BEGIN DATA UNDER STUDY
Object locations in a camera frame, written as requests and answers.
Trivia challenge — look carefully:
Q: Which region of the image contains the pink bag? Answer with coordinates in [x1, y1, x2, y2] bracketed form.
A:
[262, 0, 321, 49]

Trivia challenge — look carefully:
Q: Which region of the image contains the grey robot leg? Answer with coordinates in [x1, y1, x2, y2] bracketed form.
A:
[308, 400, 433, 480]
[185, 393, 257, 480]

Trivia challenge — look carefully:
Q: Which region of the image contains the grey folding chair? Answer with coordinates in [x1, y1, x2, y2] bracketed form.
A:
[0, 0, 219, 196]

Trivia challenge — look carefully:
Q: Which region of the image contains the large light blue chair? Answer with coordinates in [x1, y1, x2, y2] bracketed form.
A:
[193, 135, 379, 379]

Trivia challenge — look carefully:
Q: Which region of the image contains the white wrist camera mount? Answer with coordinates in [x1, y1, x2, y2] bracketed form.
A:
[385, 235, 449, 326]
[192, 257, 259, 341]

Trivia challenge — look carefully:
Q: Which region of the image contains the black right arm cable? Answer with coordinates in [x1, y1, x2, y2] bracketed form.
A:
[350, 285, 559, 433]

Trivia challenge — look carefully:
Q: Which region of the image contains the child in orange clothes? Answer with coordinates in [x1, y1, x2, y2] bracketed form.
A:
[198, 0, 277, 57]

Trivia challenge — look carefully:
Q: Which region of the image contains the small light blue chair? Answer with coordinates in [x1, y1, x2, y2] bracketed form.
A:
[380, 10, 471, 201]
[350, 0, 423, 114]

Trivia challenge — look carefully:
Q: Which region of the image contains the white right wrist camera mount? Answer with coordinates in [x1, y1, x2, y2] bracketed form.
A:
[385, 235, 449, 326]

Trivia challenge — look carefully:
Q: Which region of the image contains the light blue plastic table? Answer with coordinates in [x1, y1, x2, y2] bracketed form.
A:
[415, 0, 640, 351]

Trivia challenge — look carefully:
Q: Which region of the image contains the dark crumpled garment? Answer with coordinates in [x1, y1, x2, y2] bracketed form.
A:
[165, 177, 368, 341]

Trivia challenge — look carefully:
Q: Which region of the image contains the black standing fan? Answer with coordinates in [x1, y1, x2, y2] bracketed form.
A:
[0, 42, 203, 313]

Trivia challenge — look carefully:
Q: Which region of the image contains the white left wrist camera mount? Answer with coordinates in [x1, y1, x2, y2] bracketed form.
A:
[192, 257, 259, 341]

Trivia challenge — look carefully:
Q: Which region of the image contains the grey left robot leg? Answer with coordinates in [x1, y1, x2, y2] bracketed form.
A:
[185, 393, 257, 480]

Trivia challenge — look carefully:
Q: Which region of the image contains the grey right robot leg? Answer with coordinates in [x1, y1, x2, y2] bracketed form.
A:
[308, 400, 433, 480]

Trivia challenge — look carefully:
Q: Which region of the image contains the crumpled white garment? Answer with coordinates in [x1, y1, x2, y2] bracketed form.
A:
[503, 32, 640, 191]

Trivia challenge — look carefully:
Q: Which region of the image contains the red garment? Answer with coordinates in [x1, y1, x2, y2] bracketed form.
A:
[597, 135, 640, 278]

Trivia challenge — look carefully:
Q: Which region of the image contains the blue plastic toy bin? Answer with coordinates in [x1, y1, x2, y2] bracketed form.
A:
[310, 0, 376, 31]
END DATA UNDER STUDY
WORK INSTRUCTIONS: Wherever the word "garment" appears in the entries above, copy that whole line.

RESULT OF THIS EXERCISE:
Q: Which region of the image contains the dark crumpled garment? Answer with coordinates in [x1, y1, x2, y2] bracketed form.
Q: Which region of the image contains the crumpled white garment? Answer with coordinates in [x1, y1, x2, y2] bracketed form.
Q: Which region of the image contains the red garment? Answer with coordinates in [x1, y1, x2, y2] bracketed form.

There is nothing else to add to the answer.